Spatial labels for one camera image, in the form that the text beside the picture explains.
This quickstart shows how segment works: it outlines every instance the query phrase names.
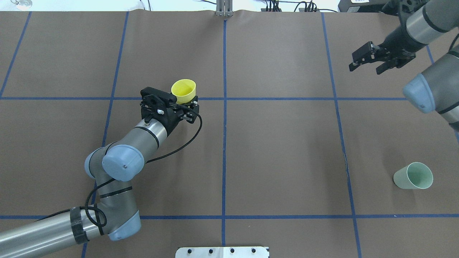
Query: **cable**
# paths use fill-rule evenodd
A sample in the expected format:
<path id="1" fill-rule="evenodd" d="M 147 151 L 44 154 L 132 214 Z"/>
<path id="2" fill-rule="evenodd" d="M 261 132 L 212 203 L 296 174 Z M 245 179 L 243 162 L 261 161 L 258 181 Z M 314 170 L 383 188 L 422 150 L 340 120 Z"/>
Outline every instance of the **cable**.
<path id="1" fill-rule="evenodd" d="M 206 2 L 206 3 L 211 3 L 211 4 L 214 4 L 214 5 L 217 4 L 217 3 L 214 3 L 214 2 L 211 2 L 211 1 L 207 1 L 207 0 L 199 0 L 199 1 L 201 1 L 201 2 Z"/>
<path id="2" fill-rule="evenodd" d="M 85 211 L 85 213 L 86 213 L 86 216 L 87 216 L 88 219 L 91 221 L 91 223 L 94 224 L 94 225 L 96 225 L 96 226 L 98 226 L 98 227 L 104 227 L 105 225 L 107 225 L 107 216 L 105 215 L 105 213 L 104 213 L 101 209 L 95 208 L 95 207 L 92 207 L 92 206 L 88 206 L 88 204 L 89 204 L 89 199 L 91 199 L 91 196 L 92 196 L 99 188 L 104 187 L 104 186 L 106 186 L 107 184 L 109 184 L 109 183 L 111 183 L 111 182 L 113 182 L 113 181 L 115 181 L 115 179 L 112 178 L 112 179 L 108 180 L 107 182 L 105 182 L 105 183 L 103 183 L 103 184 L 97 186 L 96 188 L 94 188 L 94 189 L 91 191 L 91 193 L 89 193 L 89 196 L 88 196 L 88 198 L 86 199 L 86 202 L 84 203 L 84 206 L 80 206 L 80 207 L 79 207 L 80 209 L 84 209 L 84 211 Z M 104 223 L 101 224 L 101 223 L 96 222 L 96 221 L 91 217 L 91 215 L 89 214 L 89 210 L 92 210 L 92 211 L 94 211 L 94 212 L 100 213 L 100 214 L 102 215 L 102 217 L 104 217 Z M 59 214 L 62 214 L 62 213 L 66 213 L 66 212 L 69 212 L 69 211 L 70 211 L 70 209 L 63 210 L 63 211 L 59 211 L 59 212 L 53 213 L 53 214 L 51 214 L 51 215 L 48 215 L 48 216 L 46 216 L 46 217 L 44 217 L 44 218 L 41 218 L 41 219 L 39 219 L 39 220 L 37 220 L 37 221 L 40 221 L 40 220 L 43 220 L 43 219 L 48 219 L 48 218 L 51 218 L 51 217 L 54 217 L 54 216 L 56 216 L 56 215 L 59 215 Z"/>
<path id="3" fill-rule="evenodd" d="M 453 48 L 454 48 L 454 45 L 456 44 L 456 41 L 459 39 L 459 33 L 456 35 L 456 37 L 454 38 L 454 40 L 451 42 L 451 45 L 449 46 L 449 50 L 448 51 L 451 51 Z"/>
<path id="4" fill-rule="evenodd" d="M 308 7 L 308 3 L 306 3 L 305 1 L 301 1 L 297 4 L 297 6 L 295 7 L 295 10 L 293 10 L 293 12 L 296 12 L 297 11 L 297 8 L 298 6 L 300 6 L 300 4 L 304 3 L 304 9 L 306 9 Z"/>
<path id="5" fill-rule="evenodd" d="M 83 210 L 83 209 L 84 209 L 84 206 L 79 206 L 79 208 L 80 208 L 80 210 Z M 105 213 L 104 213 L 102 210 L 100 210 L 99 208 L 94 208 L 94 207 L 92 207 L 92 206 L 89 206 L 89 207 L 88 207 L 88 210 L 95 211 L 95 212 L 99 212 L 99 213 L 102 214 L 102 216 L 104 217 L 104 220 L 107 219 L 107 217 L 105 216 Z M 51 215 L 48 215 L 48 216 L 46 216 L 46 217 L 44 217 L 44 218 L 38 219 L 38 220 L 36 220 L 36 221 L 40 221 L 40 220 L 43 220 L 43 219 L 49 219 L 49 218 L 51 218 L 51 217 L 54 217 L 54 216 L 56 216 L 56 215 L 59 215 L 59 214 L 62 214 L 62 213 L 66 213 L 66 212 L 69 212 L 69 211 L 70 211 L 70 209 L 63 210 L 63 211 L 59 211 L 59 212 L 53 213 L 53 214 L 51 214 Z"/>
<path id="6" fill-rule="evenodd" d="M 335 11 L 335 10 L 332 10 L 332 9 L 315 9 L 314 11 L 334 11 L 334 12 L 338 12 L 338 11 Z"/>
<path id="7" fill-rule="evenodd" d="M 98 227 L 103 227 L 103 226 L 107 225 L 107 217 L 105 216 L 104 212 L 100 210 L 100 213 L 101 213 L 102 216 L 104 217 L 104 223 L 101 224 L 101 223 L 98 223 L 97 221 L 95 221 L 95 220 L 91 217 L 91 215 L 89 214 L 89 210 L 90 210 L 90 209 L 89 209 L 89 206 L 88 206 L 88 205 L 89 205 L 89 200 L 91 199 L 92 195 L 93 195 L 99 188 L 102 188 L 102 187 L 106 186 L 107 184 L 109 184 L 109 183 L 111 183 L 111 182 L 113 182 L 113 181 L 115 181 L 114 178 L 112 178 L 112 179 L 108 180 L 107 182 L 105 182 L 105 183 L 103 183 L 103 184 L 101 184 L 101 185 L 98 185 L 96 188 L 94 188 L 94 189 L 89 193 L 88 198 L 86 198 L 86 202 L 84 203 L 84 207 L 83 207 L 83 208 L 84 208 L 84 212 L 86 213 L 86 216 L 88 217 L 89 221 L 90 221 L 92 224 L 94 224 L 94 225 L 96 225 L 96 226 L 98 226 Z"/>
<path id="8" fill-rule="evenodd" d="M 168 154 L 166 154 L 166 155 L 163 155 L 163 156 L 161 156 L 161 157 L 157 157 L 157 158 L 151 159 L 151 160 L 147 161 L 146 164 L 147 164 L 147 163 L 150 163 L 150 162 L 153 162 L 153 161 L 156 161 L 156 160 L 160 160 L 160 159 L 162 159 L 162 158 L 171 156 L 172 154 L 179 152 L 179 151 L 182 150 L 183 148 L 187 147 L 187 146 L 188 146 L 188 145 L 198 136 L 198 134 L 199 134 L 199 132 L 201 131 L 201 128 L 202 128 L 202 118 L 201 118 L 201 116 L 200 116 L 198 113 L 194 112 L 191 108 L 187 108 L 187 107 L 183 107 L 183 108 L 184 108 L 185 110 L 188 110 L 189 112 L 192 112 L 193 114 L 195 114 L 195 115 L 199 118 L 199 128 L 198 128 L 198 130 L 196 131 L 195 135 L 193 136 L 193 138 L 191 138 L 191 140 L 189 140 L 187 143 L 185 143 L 183 146 L 181 146 L 181 147 L 178 148 L 177 150 L 175 150 L 175 151 L 173 151 L 173 152 L 170 152 L 170 153 L 168 153 Z"/>

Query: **black tape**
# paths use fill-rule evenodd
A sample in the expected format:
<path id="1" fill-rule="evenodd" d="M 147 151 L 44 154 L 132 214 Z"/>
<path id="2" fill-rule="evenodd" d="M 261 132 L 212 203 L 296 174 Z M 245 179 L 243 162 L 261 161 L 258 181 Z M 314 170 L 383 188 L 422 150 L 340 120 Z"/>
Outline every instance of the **black tape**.
<path id="1" fill-rule="evenodd" d="M 102 199 L 102 198 L 105 198 L 105 197 L 109 197 L 109 196 L 113 196 L 113 195 L 116 195 L 116 194 L 124 193 L 124 192 L 127 192 L 129 190 L 132 190 L 132 186 L 129 186 L 129 187 L 117 190 L 117 191 L 113 191 L 113 192 L 110 192 L 110 193 L 102 194 L 99 197 L 100 197 L 100 199 Z"/>
<path id="2" fill-rule="evenodd" d="M 70 225 L 72 227 L 73 237 L 77 244 L 84 244 L 89 241 L 86 231 L 83 229 L 81 213 L 79 207 L 70 209 Z"/>
<path id="3" fill-rule="evenodd" d="M 146 132 L 148 132 L 149 134 L 151 134 L 153 136 L 153 138 L 155 138 L 156 140 L 156 143 L 158 144 L 158 148 L 159 148 L 159 140 L 158 140 L 158 137 L 156 137 L 156 135 L 150 131 L 149 129 L 145 128 L 145 127 L 141 127 L 141 126 L 136 126 L 134 128 L 139 128 L 139 129 L 142 129 L 142 130 L 145 130 Z"/>
<path id="4" fill-rule="evenodd" d="M 448 52 L 448 54 L 453 55 L 453 56 L 459 58 L 459 53 L 456 52 L 456 51 L 451 50 L 450 52 Z"/>
<path id="5" fill-rule="evenodd" d="M 441 32 L 441 33 L 446 33 L 448 32 L 447 30 L 444 30 L 444 29 L 440 29 L 439 27 L 437 27 L 435 24 L 433 24 L 433 22 L 429 19 L 429 16 L 427 15 L 427 12 L 425 11 L 425 6 L 422 8 L 422 16 L 424 16 L 424 20 L 427 22 L 427 24 L 432 27 L 432 29 L 438 31 L 438 32 Z"/>
<path id="6" fill-rule="evenodd" d="M 450 123 L 449 126 L 451 126 L 456 132 L 459 132 L 459 122 Z"/>
<path id="7" fill-rule="evenodd" d="M 445 109 L 439 111 L 438 113 L 439 113 L 440 115 L 443 115 L 444 113 L 449 112 L 449 111 L 455 109 L 457 106 L 459 106 L 459 102 L 456 102 L 456 103 L 450 105 L 449 107 L 447 107 L 447 108 L 445 108 Z"/>

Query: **plastic cup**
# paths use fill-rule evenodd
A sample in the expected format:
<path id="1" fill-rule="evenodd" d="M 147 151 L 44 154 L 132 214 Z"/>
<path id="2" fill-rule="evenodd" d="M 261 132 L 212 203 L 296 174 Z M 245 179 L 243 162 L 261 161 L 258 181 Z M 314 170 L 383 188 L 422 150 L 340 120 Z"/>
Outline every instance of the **plastic cup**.
<path id="1" fill-rule="evenodd" d="M 177 104 L 188 103 L 196 96 L 196 83 L 189 79 L 176 81 L 171 92 L 177 97 Z"/>
<path id="2" fill-rule="evenodd" d="M 394 183 L 402 189 L 427 189 L 433 183 L 432 171 L 420 162 L 413 162 L 394 174 Z"/>

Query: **yellow cup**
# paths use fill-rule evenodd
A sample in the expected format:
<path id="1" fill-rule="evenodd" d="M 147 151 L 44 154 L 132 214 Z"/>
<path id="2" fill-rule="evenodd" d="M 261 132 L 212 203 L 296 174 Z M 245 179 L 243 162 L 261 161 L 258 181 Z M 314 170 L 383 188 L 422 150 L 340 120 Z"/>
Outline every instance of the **yellow cup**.
<path id="1" fill-rule="evenodd" d="M 177 104 L 188 103 L 196 96 L 196 83 L 189 79 L 176 81 L 171 92 L 177 97 Z"/>

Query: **metal bracket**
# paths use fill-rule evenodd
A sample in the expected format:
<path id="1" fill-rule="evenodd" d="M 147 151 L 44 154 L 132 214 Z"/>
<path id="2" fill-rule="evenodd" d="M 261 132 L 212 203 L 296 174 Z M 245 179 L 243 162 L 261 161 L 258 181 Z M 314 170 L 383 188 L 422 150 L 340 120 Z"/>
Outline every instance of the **metal bracket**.
<path id="1" fill-rule="evenodd" d="M 269 258 L 269 247 L 182 247 L 175 258 Z"/>
<path id="2" fill-rule="evenodd" d="M 219 17 L 233 16 L 233 0 L 217 0 L 216 14 Z"/>

_The task_:
Keep only the lines from the one containing "Query: **plastic cup**" through the final line of the records, and transcribe them exactly.

_Answer for the task_:
Query: **plastic cup**
# paths use fill-rule evenodd
A sample in the expected format:
<path id="1" fill-rule="evenodd" d="M 147 151 L 44 154 L 132 214 Z"/>
<path id="2" fill-rule="evenodd" d="M 261 132 L 212 203 L 296 174 Z M 245 179 L 243 162 L 261 161 L 258 181 Z M 314 170 L 383 188 L 422 150 L 340 120 Z"/>
Outline every instance of the **plastic cup**.
<path id="1" fill-rule="evenodd" d="M 177 104 L 188 103 L 196 96 L 196 83 L 189 79 L 176 81 L 171 92 L 177 97 Z"/>
<path id="2" fill-rule="evenodd" d="M 394 183 L 402 189 L 427 189 L 433 183 L 432 171 L 420 162 L 413 162 L 394 174 Z"/>

Query: **yellow cup**
# paths use fill-rule evenodd
A sample in the expected format:
<path id="1" fill-rule="evenodd" d="M 147 151 L 44 154 L 132 214 Z"/>
<path id="2" fill-rule="evenodd" d="M 261 132 L 212 203 L 296 174 Z M 245 179 L 243 162 L 261 161 L 258 181 Z M 314 170 L 383 188 L 422 150 L 340 120 Z"/>
Outline every instance of the **yellow cup**.
<path id="1" fill-rule="evenodd" d="M 177 104 L 188 103 L 196 96 L 196 83 L 189 79 L 176 81 L 171 92 L 177 97 Z"/>

Query: **metal bracket**
# paths use fill-rule evenodd
A sample in the expected format:
<path id="1" fill-rule="evenodd" d="M 147 151 L 44 154 L 132 214 Z"/>
<path id="2" fill-rule="evenodd" d="M 261 132 L 212 203 L 296 174 Z M 245 179 L 243 162 L 261 161 L 258 181 Z M 314 170 L 383 188 L 422 150 L 340 120 Z"/>
Outline every instance of the **metal bracket**.
<path id="1" fill-rule="evenodd" d="M 269 258 L 269 247 L 182 247 L 175 258 Z"/>
<path id="2" fill-rule="evenodd" d="M 219 17 L 233 16 L 233 0 L 217 0 L 216 14 Z"/>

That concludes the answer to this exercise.